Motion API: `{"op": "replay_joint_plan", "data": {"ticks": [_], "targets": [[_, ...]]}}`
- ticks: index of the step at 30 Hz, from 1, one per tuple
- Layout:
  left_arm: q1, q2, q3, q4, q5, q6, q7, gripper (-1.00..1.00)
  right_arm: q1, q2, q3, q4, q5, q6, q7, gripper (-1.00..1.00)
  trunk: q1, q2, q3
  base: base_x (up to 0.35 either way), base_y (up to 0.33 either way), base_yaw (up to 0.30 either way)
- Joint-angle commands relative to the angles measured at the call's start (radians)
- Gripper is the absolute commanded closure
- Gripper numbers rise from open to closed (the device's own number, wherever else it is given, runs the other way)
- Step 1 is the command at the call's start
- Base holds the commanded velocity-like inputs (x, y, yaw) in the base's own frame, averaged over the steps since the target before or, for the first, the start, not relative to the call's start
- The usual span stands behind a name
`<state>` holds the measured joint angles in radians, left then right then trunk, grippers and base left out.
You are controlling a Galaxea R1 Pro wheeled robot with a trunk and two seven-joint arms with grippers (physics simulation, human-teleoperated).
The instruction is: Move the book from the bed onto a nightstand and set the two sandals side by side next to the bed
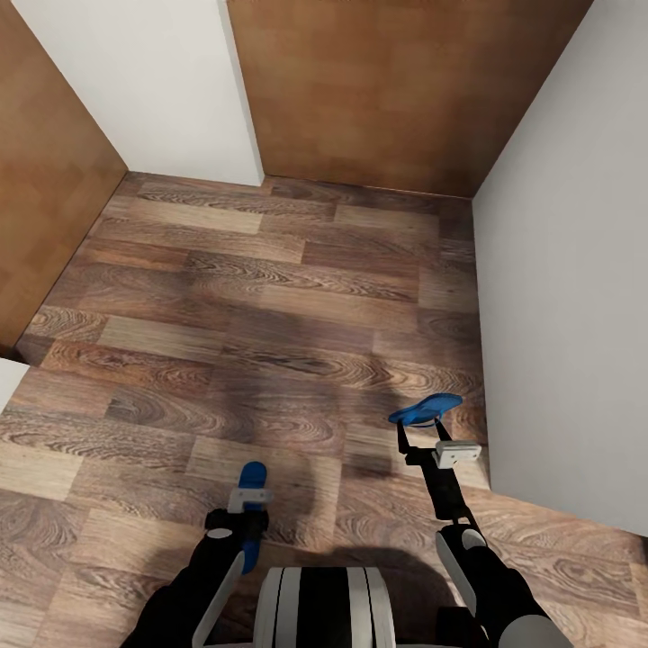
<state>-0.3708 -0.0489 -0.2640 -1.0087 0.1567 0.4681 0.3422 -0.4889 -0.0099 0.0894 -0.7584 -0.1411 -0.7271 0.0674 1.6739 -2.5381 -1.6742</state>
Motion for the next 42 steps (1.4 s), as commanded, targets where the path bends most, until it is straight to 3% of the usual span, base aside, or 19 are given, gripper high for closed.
{"op": "replay_joint_plan", "data": {"ticks": [1, 11, 16, 25, 28, 42], "targets": [[0.000, 0.000, -0.003, -0.001, 0.011, 0.003, 0.010, -1.00, 0.000, -0.001, 0.003, 0.001, -0.011, -0.003, 0.007, 1.00, 0.000, 0.000, -0.004, 0.000, 0.000, 0.000], [0.000, 0.000, -0.009, -0.001, 0.012, 0.001, 0.009, -1.00, 0.000, -0.001, 0.003, 0.001, -0.011, -0.004, 0.007, 1.00, 0.001, -0.001, -0.012, 0.000, 0.000, 0.000], [0.000, 0.000, -0.023, -0.001, 0.012, 0.000, 0.008, -1.00, 0.000, -0.001, 0.003, 0.001, -0.011, -0.005, 0.007, 1.00, 0.003, -0.002, -0.031, 0.000, 0.000, 0.000], [0.000, 0.000, -0.031, -0.001, 0.013, -0.022, 0.006, -1.00, 0.000, -0.001, 0.003, 0.001, -0.011, -0.005, 0.007, 1.00, 0.003, -0.002, -0.031, 0.000, 0.000, 0.000], [0.000, 0.000, -0.032, 0.000, 0.013, -0.022, 0.006, -1.00, 0.000, -0.001, 0.003, 0.001, -0.011, -0.005, 0.007, 1.00, 0.005, -0.003, -0.043, 0.000, 0.000, 0.000], [0.000, 0.000, -0.032, 0.001, 0.014, -0.023, 0.006, -1.00, 0.000, -0.001, 0.003, 0.023, -0.011, -0.005, 0.007, 1.00, 0.005, -0.003, -0.043, 0.000, 0.000, 0.000]]}}
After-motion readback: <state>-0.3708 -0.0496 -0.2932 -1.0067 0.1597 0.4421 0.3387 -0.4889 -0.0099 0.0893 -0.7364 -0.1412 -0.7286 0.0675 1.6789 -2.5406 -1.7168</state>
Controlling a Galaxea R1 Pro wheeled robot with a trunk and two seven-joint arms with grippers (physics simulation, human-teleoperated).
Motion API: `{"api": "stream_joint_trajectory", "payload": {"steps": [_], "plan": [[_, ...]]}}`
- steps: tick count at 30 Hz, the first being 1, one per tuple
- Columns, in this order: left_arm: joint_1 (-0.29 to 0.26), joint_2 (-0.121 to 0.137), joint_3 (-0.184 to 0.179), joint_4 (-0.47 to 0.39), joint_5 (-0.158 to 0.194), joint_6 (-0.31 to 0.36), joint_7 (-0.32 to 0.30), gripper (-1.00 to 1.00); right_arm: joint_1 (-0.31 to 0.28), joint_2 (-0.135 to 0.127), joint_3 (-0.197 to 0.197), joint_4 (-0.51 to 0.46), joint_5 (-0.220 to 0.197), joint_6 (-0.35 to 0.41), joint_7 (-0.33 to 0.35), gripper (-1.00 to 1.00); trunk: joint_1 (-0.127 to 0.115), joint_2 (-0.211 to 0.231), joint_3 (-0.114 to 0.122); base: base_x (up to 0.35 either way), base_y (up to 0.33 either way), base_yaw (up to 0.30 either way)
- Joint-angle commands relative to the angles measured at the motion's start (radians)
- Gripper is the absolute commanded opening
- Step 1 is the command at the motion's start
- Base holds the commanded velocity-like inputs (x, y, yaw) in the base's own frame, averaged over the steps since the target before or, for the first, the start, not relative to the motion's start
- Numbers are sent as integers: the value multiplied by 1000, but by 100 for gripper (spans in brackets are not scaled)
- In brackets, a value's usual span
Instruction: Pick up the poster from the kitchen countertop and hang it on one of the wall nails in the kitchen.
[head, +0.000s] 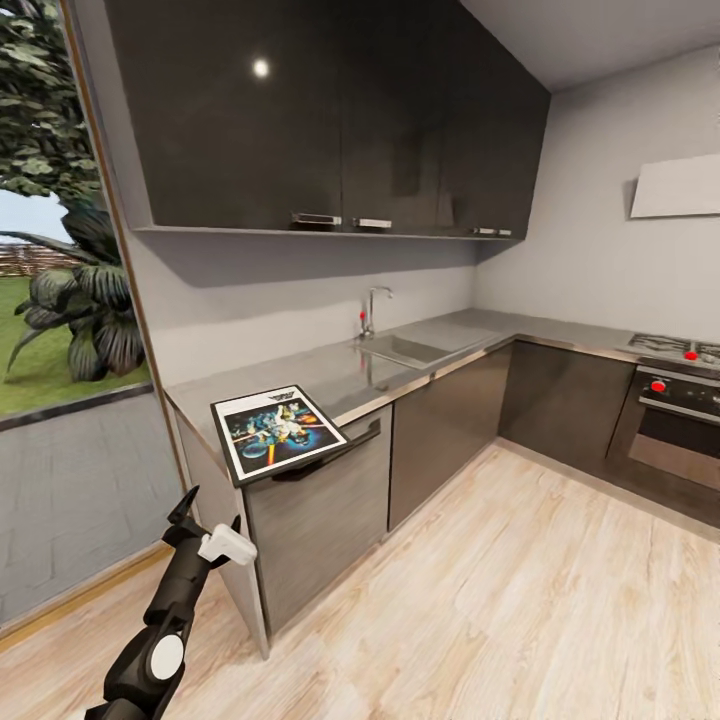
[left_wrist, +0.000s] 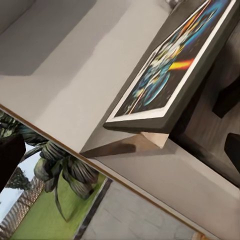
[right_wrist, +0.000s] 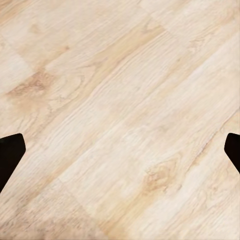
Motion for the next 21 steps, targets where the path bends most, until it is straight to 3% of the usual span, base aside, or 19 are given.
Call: {"api": "stream_joint_trajectory", "payload": {"steps": [1, 8, 11, 13, 14, 19, 21], "plan": [[-1, 1, -3, 1, -11, 7, 7, 100, -1, 0, 1, 1, 1, -3, 0, 100, 0, -1, -1, 1, 0, -22], [-1, 2, -7, 59, -27, 5, 13, 100, -1, 0, 0, 1, 1, -3, 0, 100, 0, -1, -1, 0, 0, -8], [-1, 1, -13, 119, -68, 2, 41, 100, -1, 0, 0, 1, 1, -3, 0, 100, 0, -1, -1, 0, 0, -1], [-1, 0, -15, 164, -96, -6, 83, 100, -1, 0, 0, 1, 1, -3, 0, 100, 0, -1, -1, 0, 0, 0], [-1, -1, -17, 210, -120, -30, 145, 100, -1, 0, 0, 1, 1, -3, 0, 100, 0, -1, -1, 0, 0, 0], [-1, -2, -20, 297, -153, -128, 297, 100, -1, 0, -1, 1, 1, -3, 0, 100, 0, -1, -1, 0, 0, 0], [-1, -2, -21, 313, -159, -149, 326, 100, -1, 0, -1, 1, 1, -3, 0, 100, 0, -1, -1, 0, 0, 0]]}}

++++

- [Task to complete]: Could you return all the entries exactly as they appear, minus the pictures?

- [Response area]:
Motion API: `{"op": "replay_joint_plan", "data": {"ticks": [_], "targets": [[_, ...]]}}`
- ticks: index of the step at 30 Hz, from 1, one per tuple
- Layout:
  left_arm: q1, q2, q3, q4, q5, q6, q7, gripper (-1.00..1.00)
  right_arm: q1, q2, q3, q4, q5, q6, q7, gripper (-1.00..1.00)
  trunk: q1, q2, q3
  base: base_x (up to 0.35 either way), base_y (up to 0.33 either way), base_yaw (up to 0.30 either way)
- Joint-angle commands relative to the angles measured at the call's start (radians)
- Gripper is the absolute commanded closure
- Gripper numbers rise from open to closed (the device's own number, wherever else it is given, runs the other way)
- Step 1 is the command at the call's start
- Base holds the commanded velocity-like inputs (x, y, yaw) in the base's own frame, averaged over the steps since the target before or, for the first, the start, not relative to the call's start
- The usual span stands behind a name
`<state>` holds the measured joint angles in radians, left then right then trunk, grippers and base left out.
You are controlling a Galaxea R1 Pro wheeled robot with a trunk and two seven-joint arms with grippers (physics simulation, human-teleoperated).
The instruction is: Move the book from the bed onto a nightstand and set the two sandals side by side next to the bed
<state>-0.3708 -0.0489 -0.2640 -1.0087 0.1567 0.4681 0.3422 -0.4889 -0.0099 0.0894 -0.7584 -0.1411 -0.7271 0.0674 1.6739 -2.5381 -1.6742</state>
Motion for the next 42 steps (1.4 s), as commanded, targets where the path bends most, until it is straight to 3% of the usual span, base aside, or 19 are given, gripper high for closed.
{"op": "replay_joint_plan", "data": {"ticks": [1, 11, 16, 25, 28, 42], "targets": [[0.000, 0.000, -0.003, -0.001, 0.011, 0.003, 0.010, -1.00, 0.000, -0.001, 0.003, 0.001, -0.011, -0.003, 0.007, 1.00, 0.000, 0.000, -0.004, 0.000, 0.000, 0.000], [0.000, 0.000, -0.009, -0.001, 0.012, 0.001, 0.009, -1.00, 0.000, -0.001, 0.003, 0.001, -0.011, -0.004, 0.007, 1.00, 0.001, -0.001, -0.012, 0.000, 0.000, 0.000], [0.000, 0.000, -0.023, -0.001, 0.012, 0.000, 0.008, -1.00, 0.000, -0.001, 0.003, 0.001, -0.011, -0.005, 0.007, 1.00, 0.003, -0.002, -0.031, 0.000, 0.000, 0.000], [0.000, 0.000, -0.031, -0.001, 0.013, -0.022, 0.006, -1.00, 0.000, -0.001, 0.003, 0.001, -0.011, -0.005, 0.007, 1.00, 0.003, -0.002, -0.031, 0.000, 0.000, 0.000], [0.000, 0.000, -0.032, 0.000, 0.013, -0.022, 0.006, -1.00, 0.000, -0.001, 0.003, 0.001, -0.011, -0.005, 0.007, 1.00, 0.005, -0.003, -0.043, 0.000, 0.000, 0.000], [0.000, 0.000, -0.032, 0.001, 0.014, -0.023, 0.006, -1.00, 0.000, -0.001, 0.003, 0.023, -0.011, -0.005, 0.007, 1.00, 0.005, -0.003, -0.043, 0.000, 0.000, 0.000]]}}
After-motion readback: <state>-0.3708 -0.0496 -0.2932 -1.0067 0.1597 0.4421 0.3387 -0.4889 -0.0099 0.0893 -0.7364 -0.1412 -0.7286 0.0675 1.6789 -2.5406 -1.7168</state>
Controlling a Galaxea R1 Pro wheeled robot with a trunk and two seven-joint arms with grippers (physics simulation, human-teleoperated).
Motion API: `{"api": "stream_joint_trajectory", "payload": {"steps": [_], "plan": [[_, ...]]}}`
- steps: tick count at 30 Hz, the first being 1, one per tuple
- Columns, in this order: left_arm: joint_1 (-0.29 to 0.26), joint_2 (-0.121 to 0.137), joint_3 (-0.184 to 0.179), joint_4 (-0.47 to 0.39), joint_5 (-0.158 to 0.194), joint_6 (-0.31 to 0.36), joint_7 (-0.32 to 0.30), gripper (-1.00 to 1.00); right_arm: joint_1 (-0.31 to 0.28), joint_2 (-0.135 to 0.127), joint_3 (-0.197 to 0.197), joint_4 (-0.51 to 0.46), joint_5 (-0.220 to 0.197), joint_6 (-0.35 to 0.41), joint_7 (-0.33 to 0.35), gripper (-1.00 to 1.00); trunk: joint_1 (-0.127 to 0.115), joint_2 (-0.211 to 0.231), joint_3 (-0.114 to 0.122); base: base_x (up to 0.35 either way), base_y (up to 0.33 either way), base_yaw (up to 0.30 either way)
- Joint-angle commands relative to the angles measured at the motion's start (radians)
- Gripper is the absolute commanded opening
- Step 1 is the command at the motion's start
- Base holds the commanded velocity-like inputs (x, y, yaw) in the base's own frame, averaged over the steps since the target before or, for the first, the start, not relative to the motion's start
- Numbers are sent as integers: the value multiplied by 1000, but by 100 for gripper (spans in brackets are not scaled)
- In brackets, a value's usual span
Instruction: Pick up the poster from the kitchen countertop and hang it on one of the wall nails in the kitchen.
[head, +0.000s] 
[left_wrist, +0.000s] 
[right_wrist, +0.000s] 
Motion for the next 21 steps, targets where the path bends most, until it is straight to 3% of the usual span, base aside, or 19 are given.
Call: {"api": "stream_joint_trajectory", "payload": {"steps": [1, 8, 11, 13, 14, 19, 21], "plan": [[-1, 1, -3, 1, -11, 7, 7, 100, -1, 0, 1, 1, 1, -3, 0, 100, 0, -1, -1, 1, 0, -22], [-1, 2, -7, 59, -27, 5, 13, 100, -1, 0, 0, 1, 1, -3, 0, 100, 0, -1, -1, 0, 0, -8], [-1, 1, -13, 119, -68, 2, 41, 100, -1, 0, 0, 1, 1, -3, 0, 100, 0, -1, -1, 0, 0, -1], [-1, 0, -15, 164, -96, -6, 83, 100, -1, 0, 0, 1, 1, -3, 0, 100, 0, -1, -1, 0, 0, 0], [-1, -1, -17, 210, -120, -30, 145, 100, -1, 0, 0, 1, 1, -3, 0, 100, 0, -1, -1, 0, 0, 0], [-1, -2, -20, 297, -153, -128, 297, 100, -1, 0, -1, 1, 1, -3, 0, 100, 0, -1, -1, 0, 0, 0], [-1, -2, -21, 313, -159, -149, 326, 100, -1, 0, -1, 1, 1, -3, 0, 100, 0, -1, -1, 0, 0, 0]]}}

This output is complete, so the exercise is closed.